Jung Sin-Ho, Jang Woncheol
Department of Biostatistics and Bioinformatics, Duke University, NC 27710, USA.
Bioinformatics. 2006 Jul 15;22(14):1730-6. doi: 10.1093/bioinformatics/btl161. Epub 2006 Apr 27.
We want to evaluate the performance of two FDR-based multiple testing procedures by Benjamini and Hochberg (1995, J. R. Stat. Soc. Ser. B, 57, 289-300) and Storey (2002, J. R. Stat. Soc. Ser. B, 64, 479-498) in analyzing real microarray data. These procedures commonly require independence or weak dependence of the test statistics. However, expression levels of different genes from each array are usually correlated due to coexpressing genes and various sources of errors from experiment-specific and subject-specific conditions that are not adjusted for in data analysis. Because of high dimensionality of microarray data, it is usually impossible to check whether the weak dependence condition is met for a given dataset or not. We propose to generate a large number of test statistics from a simulation model which has asymptotically (in terms of the number of arrays) the same correlation structure as the test statistics that will be calculated from the given data and to investigate how accurately the FDR-based testing procedures control the FDR on the simulated data. Our approach is to directly check the performance of these procedures for a given dataset, rather than to check the weak dependency requirement. We illustrate the proposed method with real microarray datasets, one where the clinical endpoint is disease group and another where it is survival.

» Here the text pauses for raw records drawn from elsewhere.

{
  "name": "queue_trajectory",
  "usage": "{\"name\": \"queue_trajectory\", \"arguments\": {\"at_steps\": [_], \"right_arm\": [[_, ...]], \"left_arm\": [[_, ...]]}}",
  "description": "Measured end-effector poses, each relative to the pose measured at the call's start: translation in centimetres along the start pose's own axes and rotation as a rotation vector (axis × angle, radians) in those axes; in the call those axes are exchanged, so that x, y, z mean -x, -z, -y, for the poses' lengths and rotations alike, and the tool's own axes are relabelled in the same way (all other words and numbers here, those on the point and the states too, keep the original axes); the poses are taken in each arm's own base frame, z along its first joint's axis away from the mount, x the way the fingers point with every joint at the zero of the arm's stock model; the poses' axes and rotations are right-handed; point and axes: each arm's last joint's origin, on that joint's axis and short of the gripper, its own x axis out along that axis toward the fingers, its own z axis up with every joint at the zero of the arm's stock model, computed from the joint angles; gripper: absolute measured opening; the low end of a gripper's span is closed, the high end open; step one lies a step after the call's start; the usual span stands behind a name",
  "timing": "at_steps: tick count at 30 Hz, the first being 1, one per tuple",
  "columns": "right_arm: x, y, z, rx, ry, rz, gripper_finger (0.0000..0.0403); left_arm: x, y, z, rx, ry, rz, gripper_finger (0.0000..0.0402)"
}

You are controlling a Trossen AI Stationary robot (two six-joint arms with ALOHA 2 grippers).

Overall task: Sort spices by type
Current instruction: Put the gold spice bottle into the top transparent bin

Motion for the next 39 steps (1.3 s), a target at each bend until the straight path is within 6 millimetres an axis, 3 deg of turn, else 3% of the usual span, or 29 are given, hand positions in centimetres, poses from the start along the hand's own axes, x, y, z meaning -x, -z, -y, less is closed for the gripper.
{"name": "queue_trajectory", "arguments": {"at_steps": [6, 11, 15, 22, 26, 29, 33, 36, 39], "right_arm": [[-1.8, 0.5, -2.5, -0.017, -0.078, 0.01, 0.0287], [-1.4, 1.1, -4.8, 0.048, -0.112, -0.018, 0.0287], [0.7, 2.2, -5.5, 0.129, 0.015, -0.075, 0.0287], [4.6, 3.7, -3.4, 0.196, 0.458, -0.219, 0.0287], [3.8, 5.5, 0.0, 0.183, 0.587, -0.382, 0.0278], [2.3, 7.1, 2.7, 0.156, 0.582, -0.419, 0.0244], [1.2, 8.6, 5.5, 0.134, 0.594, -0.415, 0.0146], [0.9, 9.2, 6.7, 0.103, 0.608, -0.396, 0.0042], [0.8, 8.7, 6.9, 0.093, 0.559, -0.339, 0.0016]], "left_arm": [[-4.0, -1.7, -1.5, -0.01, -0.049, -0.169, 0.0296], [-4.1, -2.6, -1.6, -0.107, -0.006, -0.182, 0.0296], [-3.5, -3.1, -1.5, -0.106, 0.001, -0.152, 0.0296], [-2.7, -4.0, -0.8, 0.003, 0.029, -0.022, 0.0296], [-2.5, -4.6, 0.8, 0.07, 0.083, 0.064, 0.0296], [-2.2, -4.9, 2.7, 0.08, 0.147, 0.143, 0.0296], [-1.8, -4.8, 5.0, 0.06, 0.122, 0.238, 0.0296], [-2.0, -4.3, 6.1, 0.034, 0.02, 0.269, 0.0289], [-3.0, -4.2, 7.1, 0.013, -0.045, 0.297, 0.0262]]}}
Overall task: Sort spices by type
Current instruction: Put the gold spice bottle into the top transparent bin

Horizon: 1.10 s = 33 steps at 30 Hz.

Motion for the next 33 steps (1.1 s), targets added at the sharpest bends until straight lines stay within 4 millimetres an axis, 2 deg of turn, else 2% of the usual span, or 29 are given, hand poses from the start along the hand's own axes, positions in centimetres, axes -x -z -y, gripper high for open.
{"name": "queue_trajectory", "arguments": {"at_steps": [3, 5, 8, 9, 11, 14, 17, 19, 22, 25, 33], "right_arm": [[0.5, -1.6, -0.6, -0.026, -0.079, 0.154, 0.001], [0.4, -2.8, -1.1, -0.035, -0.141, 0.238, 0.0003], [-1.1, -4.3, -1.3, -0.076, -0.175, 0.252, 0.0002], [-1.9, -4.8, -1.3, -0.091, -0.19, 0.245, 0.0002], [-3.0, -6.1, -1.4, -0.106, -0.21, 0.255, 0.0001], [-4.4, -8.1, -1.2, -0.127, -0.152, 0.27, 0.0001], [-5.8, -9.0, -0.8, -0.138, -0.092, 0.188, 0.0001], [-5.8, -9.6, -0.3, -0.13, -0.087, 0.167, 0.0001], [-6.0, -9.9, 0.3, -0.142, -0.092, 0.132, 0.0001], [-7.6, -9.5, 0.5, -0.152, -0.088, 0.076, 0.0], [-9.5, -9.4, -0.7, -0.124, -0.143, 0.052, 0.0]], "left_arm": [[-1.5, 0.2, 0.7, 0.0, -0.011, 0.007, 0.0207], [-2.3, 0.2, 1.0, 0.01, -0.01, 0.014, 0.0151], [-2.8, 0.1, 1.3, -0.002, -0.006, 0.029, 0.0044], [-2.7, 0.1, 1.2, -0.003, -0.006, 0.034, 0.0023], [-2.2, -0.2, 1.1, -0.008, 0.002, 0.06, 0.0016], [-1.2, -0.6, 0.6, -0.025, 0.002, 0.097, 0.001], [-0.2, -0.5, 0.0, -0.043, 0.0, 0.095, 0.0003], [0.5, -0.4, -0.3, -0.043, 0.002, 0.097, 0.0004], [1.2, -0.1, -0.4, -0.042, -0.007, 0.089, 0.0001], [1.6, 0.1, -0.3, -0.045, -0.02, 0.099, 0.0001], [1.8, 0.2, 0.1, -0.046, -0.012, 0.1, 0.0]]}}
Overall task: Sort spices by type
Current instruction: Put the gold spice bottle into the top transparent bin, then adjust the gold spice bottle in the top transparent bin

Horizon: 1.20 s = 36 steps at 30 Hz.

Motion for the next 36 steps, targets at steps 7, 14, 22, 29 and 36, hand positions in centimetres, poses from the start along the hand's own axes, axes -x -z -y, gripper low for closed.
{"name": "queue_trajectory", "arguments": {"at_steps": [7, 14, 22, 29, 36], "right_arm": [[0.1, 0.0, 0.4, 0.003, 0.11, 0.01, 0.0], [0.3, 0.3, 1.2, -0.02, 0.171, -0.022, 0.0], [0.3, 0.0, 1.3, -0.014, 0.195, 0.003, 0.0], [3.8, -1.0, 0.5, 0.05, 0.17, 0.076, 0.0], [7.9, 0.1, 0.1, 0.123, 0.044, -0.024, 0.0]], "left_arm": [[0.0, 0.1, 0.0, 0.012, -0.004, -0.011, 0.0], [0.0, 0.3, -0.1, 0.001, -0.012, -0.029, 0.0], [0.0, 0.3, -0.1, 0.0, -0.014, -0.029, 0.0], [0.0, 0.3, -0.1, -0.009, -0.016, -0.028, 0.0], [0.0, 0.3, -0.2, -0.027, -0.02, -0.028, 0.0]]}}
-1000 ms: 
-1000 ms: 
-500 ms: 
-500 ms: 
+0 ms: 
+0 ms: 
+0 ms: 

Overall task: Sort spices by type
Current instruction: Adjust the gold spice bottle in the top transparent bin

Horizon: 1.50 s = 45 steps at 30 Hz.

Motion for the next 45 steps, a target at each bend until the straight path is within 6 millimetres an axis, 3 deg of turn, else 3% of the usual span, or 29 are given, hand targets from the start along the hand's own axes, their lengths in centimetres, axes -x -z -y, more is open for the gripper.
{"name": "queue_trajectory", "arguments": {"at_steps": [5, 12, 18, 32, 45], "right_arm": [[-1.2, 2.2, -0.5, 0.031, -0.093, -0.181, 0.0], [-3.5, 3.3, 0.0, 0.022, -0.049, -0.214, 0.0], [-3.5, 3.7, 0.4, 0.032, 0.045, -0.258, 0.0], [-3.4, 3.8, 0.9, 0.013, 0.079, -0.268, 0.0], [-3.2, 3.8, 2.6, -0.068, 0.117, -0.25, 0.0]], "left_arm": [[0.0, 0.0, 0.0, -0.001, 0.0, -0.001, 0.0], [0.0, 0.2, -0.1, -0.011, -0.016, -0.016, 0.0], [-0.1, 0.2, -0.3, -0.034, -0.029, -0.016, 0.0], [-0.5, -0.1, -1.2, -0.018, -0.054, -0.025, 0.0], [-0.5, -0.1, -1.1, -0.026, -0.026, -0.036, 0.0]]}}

我们希望评估由本雅明尼和霍赫贝格(1995年,《皇家统计学会会刊》B辑,第57卷,第289 - 300页)以及斯托里(2002年,《皇家统计学会会刊》B辑,第64卷,第479 - 498页)提出的两种基于错误发现率(FDR)的多重检验程序在分析实际微阵列数据时的性能。这些程序通常要求检验统计量具有独立性或弱相关性。然而,由于共表达基因以及在数据分析中未针对特定实验条件和特定受试者条件进行调整的各种误差来源,每个阵列中不同基因的表达水平通常是相关的。由于微阵列数据的高维度性,通常无法检查给定数据集是否满足弱相关性条件。我们建议从一个模拟模型生成大量检验统计量,该模拟模型在渐近意义上(就阵列数量而言)与将从给定数据计算出的检验统计量具有相同的相关结构,并研究基于FDR的检验程序在模拟数据上对FDR的控制精度。我们的方法是直接检查这些程序在给定数据集上的性能,而不是检查弱相关性要求。我们用实际微阵列数据集说明了所提出的方法,一个数据集的临床终点是疾病组,另一个数据集的临床终点是生存期。